BEGIN SUPPLIED DATA
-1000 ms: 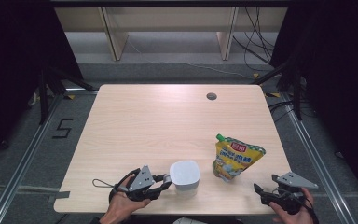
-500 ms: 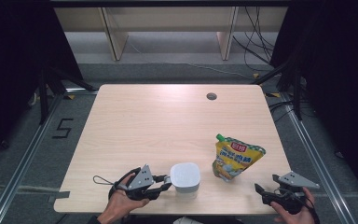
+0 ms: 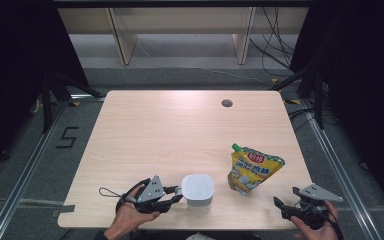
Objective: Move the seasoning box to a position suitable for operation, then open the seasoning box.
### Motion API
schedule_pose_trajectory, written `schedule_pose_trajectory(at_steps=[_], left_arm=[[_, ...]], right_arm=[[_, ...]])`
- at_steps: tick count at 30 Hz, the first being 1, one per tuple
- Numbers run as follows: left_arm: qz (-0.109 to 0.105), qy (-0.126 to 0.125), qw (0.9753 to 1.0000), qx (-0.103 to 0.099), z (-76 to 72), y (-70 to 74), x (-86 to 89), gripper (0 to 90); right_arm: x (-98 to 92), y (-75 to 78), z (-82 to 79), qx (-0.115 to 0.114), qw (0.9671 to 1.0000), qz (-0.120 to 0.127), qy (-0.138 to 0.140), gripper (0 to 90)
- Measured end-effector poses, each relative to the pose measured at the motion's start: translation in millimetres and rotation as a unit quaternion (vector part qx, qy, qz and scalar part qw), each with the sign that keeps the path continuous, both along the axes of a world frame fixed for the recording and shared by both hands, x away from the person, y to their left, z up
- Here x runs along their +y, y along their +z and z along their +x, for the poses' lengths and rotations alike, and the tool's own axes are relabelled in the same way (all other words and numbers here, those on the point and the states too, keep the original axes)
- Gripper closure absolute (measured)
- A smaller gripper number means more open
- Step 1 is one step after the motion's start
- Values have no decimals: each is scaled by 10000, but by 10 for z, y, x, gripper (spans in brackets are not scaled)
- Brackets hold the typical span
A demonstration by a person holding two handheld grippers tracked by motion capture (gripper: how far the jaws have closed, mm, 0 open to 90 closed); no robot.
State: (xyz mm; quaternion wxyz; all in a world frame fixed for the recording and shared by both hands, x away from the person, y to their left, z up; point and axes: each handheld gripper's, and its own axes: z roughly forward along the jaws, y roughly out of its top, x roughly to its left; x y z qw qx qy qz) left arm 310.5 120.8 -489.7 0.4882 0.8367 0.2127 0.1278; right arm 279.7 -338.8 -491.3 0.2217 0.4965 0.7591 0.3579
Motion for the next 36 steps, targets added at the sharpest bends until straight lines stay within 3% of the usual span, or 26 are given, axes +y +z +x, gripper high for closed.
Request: schedule_pose_trajectory(at_steps=[1, 2, 3, 4, 5, 8, 9, 10, 12, 13, 14, 16, 20, 21, 22, 23, 27, 28, 29, 30, 33, 36], left_arm=[[0, 0, 10000, 0, 0, 0, 0, 681], [40, 9, 10000, -31, -6, 4, 6, 674], [68, 33, 10000, -34, -20, 16, 17, 654], [22, 65, 10000, -10, -26, 29, 37, 617], [22, 65, 10000, -10, -26, 29, 37, 565], [32, 166, 9999, 2, -43, 104, 113, 443], [32, 166, 9999, 2, -43, 104, 113, 403], [-117, 267, 9995, 121, -51, 149, 131, 359], [-180, 330, 9992, 145, -61, 204, 140, 347], [-181, 341, 9992, 111, -66, 232, 141, 335], [-161, 398, 9991, 62, -73, 257, 138, 336], [-149, 431, 9989, 76, -76, 283, 129, 358], [-208, 359, 9990, 144, -113, 337, 106, 376], [-155, 358, 9991, 152, -141, 362, 106, 380], [-114, 324, 9993, 137, -159, 380, 106, 383], [-102, 270, 9995, 125, -164, 388, 106, 391], [-263, 228, 9992, 200, -229, 473, 82, 453], [-275, 229, 9992, 193, -240, 489, 76, 483], [-224, 169, 9995, 131, -245, 511, 73, 505], [-233, 91, 9997, 34, -250, 528, 67, 529], [-265, 40, 9996, -87, -253, 581, 55, 683], [-298, -36, 9994, -171, -243, 637, 35, 754]], right_arm=[[0, 0, 0, 0, 10000, 0, 0, 216], [31, 1, -19, 141, 9997, 159, -90, 215], [26, 3, -20, 106, 9998, 146, -59, 215], [5, 12, -12, 60, 10000, 53, 53, 216], [30, 9, -25, 138, 9997, 189, -55, 216], [16, 7, -6, 86, 9999, 124, 33, 215], [42, 10, -25, 195, 9995, 221, -113, 215], [41, 2, -7, 147, 9998, 140, -85, 215], [31, 4, 3, 70, 10000, 35, 5, 215], [48, 10, -15, 118, 9998, 158, -8, 215], [42, 7, -10, 17, 9999, 119, 21, 215], [19, 13, -4, 29, 9999, 16, 124, 215], [2, 4, 3, 61, 9997, 51, 232, 215], [52, -1, -30, 73, 9999, 137, -1, 214], [56, 8, -39, 139, 9997, 175, 11, 212], [38, 5, -17, 29, 9999, 10, 153, 210], [69, 23, -33, 55, 9998, 58, 207, 206], [108, 30, -65, 103, 9997, 219, 80, 206], [107, 26, -65, 10, 9997, 194, 136, 204], [87, 45, -59, 30, 9991, 194, 376, 197], [130, 47, -67, -40, 9984, 272, 500, 187], [196, 53, -110, 67, 9984, 406, 390, 181]])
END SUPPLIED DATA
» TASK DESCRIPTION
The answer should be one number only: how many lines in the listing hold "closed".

» OUTPUT OF THE TASK
2